• [What you have to do]:
Quote every line below exactly as it reads.

——————

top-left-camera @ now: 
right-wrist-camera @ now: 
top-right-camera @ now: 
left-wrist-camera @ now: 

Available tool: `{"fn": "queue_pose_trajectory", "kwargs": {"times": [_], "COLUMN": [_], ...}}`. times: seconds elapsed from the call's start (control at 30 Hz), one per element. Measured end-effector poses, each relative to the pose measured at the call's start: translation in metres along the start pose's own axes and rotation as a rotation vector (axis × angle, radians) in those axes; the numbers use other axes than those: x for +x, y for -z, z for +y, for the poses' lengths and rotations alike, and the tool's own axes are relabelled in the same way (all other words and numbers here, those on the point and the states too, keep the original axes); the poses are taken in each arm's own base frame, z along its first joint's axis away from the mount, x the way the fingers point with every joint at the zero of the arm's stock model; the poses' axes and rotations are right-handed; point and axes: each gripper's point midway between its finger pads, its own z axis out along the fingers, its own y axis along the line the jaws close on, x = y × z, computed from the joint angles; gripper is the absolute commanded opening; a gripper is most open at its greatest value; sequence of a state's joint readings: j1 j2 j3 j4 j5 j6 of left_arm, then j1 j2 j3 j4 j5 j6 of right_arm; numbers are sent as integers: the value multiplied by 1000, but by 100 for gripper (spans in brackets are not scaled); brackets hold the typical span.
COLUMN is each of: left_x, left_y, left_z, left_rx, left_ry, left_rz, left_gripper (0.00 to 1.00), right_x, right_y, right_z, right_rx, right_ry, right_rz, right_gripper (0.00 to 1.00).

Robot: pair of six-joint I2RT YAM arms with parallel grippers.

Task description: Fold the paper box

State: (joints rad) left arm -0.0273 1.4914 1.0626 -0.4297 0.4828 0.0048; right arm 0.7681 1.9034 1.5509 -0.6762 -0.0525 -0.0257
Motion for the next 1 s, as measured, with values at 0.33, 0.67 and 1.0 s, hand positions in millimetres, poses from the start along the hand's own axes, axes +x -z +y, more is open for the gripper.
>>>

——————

• [Result of the exercise]:
top-left-camera @ now: 
right-wrist-camera @ now: 
top-right-camera @ now: 
left-wrist-camera @ now: 

Available tool: `{"fn": "queue_pose_trajectory", "kwargs": {"times": [_], "COLUMN": [_], ...}}`. times: seconds elapsed from the call's start (control at 30 Hz), one per element. Measured end-effector poses, each relative to the pose measured at the call's start: translation in metres along the start pose's own axes and rotation as a rotation vector (axis × angle, radians) in those axes; the numbers use other axes than those: x for +x, y for -z, z for +y, for the poses' lengths and rotations alike, and the tool's own axes are relabelled in the same way (all other words and numbers here, those on the point and the states too, keep the original axes); the poses are taken in each arm's own base frame, z along its first joint's axis away from the mount, x the way the fingers point with every joint at the zero of the arm's stock model; the poses' axes and rotations are right-handed; point and axes: each gripper's point midway between its finger pads, its own z axis out along the fingers, its own y axis along the line the jaws close on, x = y × z, computed from the joint angles; gripper is the absolute commanded opening; a gripper is most open at its greatest value; sequence of a state's joint readings: j1 j2 j3 j4 j5 j6 of left_arm, then j1 j2 j3 j4 j5 j6 of right_arm; numbers are sent as integers: the value multiplied by 1000, but by 100 for gripper (spans in brackets are not scaled); brackets hold the typical span.
COLUMN is each of: left_x, left_y, left_z, left_rx, left_ry, left_rz, left_gripper (0.00 to 1.00), right_x, right_y, right_z, right_rx, right_ry, right_rz, right_gripper (0.00 to 1.00).

Robot: pair of six-joint I2RT YAM arms with parallel grippers.

Task description: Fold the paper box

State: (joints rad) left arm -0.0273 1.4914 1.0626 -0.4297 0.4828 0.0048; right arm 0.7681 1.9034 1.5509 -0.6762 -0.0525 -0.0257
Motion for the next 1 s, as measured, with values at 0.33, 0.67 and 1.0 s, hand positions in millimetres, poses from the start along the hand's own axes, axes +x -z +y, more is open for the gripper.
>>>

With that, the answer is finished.